世界遺産にふさわしい石見銀山遺跡の価値を解説する城西国際大学客員教授の脇田晴子さん
 来夏、世界遺産に登録される石見銀山遺跡の魅力を伝える石見銀山体験講座の一般公開講座が18日、大田市のサンレディー大田で開かれた。城西国際大学客員教授の脇田晴子さんが、石見銀山ではぐくまれた技術が日本の金銀山の生産革命と繁栄をもたらしたと位置付け、世界遺産にふさわしい価値を分かりやすく解説した。

 脇田さんは日本中世史を研究し、県の石見銀山歴史文献調査団長を務め、遺産登録に向けた同遺跡の価値証明に貢献。公開講座は全国各地の大学生や大学院生、市民ら50人が聴講した。

 「石見銀山と能―二つの世界遺産」と題して講演した脇田さんは、銀山を発見した博多の豪商・神谷寿禎が戦国時代後期、国内で初めて銀製錬のハイテク・灰吹き法を石見銀山に導入した史実を重視。灰吹き法が佐渡や生野などに急速に広がり「日本が金銀わき出ずる国となり、石見銀山が先駆けをなした意義が大きい」と強調した。

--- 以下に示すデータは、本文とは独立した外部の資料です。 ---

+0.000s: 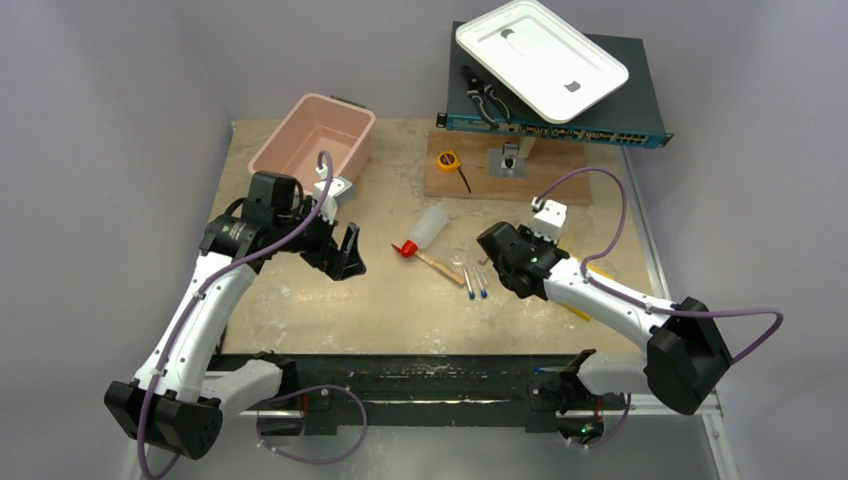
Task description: Organize the chemistry lab equipment
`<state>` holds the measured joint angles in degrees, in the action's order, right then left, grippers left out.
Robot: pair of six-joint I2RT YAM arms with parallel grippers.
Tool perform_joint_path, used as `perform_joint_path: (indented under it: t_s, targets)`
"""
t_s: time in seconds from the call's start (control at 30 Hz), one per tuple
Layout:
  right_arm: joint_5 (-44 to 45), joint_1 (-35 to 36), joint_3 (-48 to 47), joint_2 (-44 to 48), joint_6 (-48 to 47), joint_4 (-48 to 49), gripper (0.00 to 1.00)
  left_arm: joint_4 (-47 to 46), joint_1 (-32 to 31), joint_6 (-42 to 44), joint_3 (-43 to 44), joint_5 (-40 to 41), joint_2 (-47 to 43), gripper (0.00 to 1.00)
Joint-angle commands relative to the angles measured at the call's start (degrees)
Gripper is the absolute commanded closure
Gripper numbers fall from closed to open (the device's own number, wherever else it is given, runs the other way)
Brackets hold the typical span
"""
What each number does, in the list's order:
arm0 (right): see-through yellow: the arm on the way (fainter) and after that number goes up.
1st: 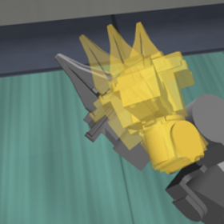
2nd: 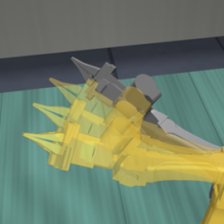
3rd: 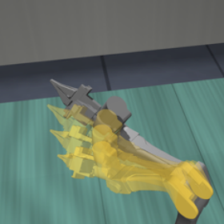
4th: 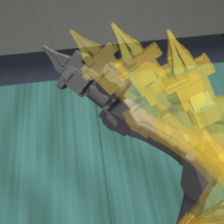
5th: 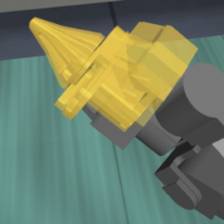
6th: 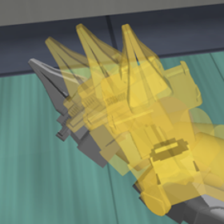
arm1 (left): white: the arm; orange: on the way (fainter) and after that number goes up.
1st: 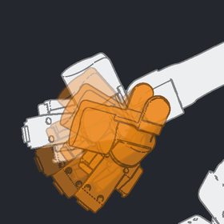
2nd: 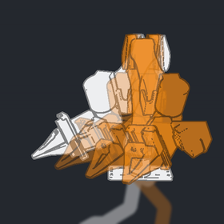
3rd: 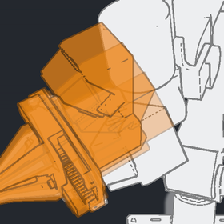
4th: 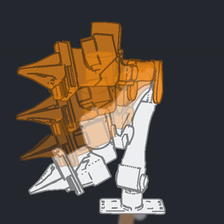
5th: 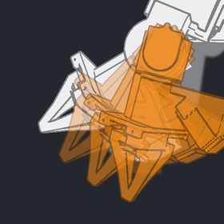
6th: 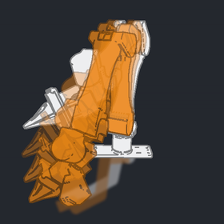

 さらに、銀の島・日本を目指しポルトガル人が来航した際に伝わった鉄砲が、戦国武将の戦を加速させ「豊臣秀吉による統一国家ができ、鉄砲が戦乱の世を終息させた」と、石見銀が引き金となった歴史の展開を解説。

 銀山に残る謡曲を基にした能楽「石見銀山」について「世界遺産に登録されれば、うれしいとの祝意を込めた」と述べ、「登録をさまざまな地域文化の継承発展につなげてほしい」と期待した。